- DESCRIPTION OF THE TASK:
Reprint the full listing exactly.

- DATA:

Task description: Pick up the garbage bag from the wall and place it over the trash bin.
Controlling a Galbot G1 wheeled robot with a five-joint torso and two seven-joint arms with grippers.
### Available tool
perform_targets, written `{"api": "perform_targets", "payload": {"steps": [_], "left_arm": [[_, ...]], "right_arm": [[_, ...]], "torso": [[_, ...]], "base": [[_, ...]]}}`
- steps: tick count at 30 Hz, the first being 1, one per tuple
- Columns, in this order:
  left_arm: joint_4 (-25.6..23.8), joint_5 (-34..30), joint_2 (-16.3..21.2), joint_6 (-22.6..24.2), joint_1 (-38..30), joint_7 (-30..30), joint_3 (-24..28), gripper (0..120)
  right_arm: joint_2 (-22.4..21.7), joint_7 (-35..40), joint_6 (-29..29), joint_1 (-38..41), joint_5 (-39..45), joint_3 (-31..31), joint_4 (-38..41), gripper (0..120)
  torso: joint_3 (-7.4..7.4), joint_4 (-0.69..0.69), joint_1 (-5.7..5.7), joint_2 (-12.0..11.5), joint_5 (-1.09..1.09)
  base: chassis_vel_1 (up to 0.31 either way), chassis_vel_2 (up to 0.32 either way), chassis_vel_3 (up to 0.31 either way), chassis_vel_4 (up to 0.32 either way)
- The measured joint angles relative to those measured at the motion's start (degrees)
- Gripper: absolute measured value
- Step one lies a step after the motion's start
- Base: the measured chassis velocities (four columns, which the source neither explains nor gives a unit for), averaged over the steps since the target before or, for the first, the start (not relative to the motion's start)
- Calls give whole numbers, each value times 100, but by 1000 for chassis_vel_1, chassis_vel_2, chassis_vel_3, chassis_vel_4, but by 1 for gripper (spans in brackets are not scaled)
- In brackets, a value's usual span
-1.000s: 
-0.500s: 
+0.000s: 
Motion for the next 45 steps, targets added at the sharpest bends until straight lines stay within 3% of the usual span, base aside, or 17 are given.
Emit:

- EXPECTED ANSWER:
Task description: Pick up the garbage bag from the wall and place it over the trash bin.
Controlling a Galbot G1 wheeled robot with a five-joint torso and two seven-joint arms with grippers.
### Available tool
perform_targets, written `{"api": "perform_targets", "payload": {"steps": [_], "left_arm": [[_, ...]], "right_arm": [[_, ...]], "torso": [[_, ...]], "base": [[_, ...]]}}`
- steps: tick count at 30 Hz, the first being 1, one per tuple
- Columns, in this order:
  left_arm: joint_4 (-25.6..23.8), joint_5 (-34..30), joint_2 (-16.3..21.2), joint_6 (-22.6..24.2), joint_1 (-38..30), joint_7 (-30..30), joint_3 (-24..28), gripper (0..120)
  right_arm: joint_2 (-22.4..21.7), joint_7 (-35..40), joint_6 (-29..29), joint_1 (-38..41), joint_5 (-39..45), joint_3 (-31..31), joint_4 (-38..41), gripper (0..120)
  torso: joint_3 (-7.4..7.4), joint_4 (-0.69..0.69), joint_1 (-5.7..5.7), joint_2 (-12.0..11.5), joint_5 (-1.09..1.09)
  base: chassis_vel_1 (up to 0.31 either way), chassis_vel_2 (up to 0.32 either way), chassis_vel_3 (up to 0.31 either way), chassis_vel_4 (up to 0.32 either way)
- The measured joint angles relative to those measured at the motion's start (degrees)
- Gripper: absolute measured value
- Step one lies a step after the motion's start
- Base: the measured chassis velocities (four columns, which the source neither explains nor gives a unit for), averaged over the steps since the target before or, for the first, the start (not relative to the motion's start)
- Calls give whole numbers, each value times 100, but by 1000 for chassis_vel_1, chassis_vel_2, chassis_vel_3, chassis_vel_4, but by 1 for gripper (spans in brackets are not scaled)
- In brackets, a value's usual span
-1.000s: 
-0.500s: 
+0.000s: 
Motion for the next 45 steps, targets added at the sharpest bends until straight lines stay within 3% of the usual span, base aside, or 17 are given.
Emit:

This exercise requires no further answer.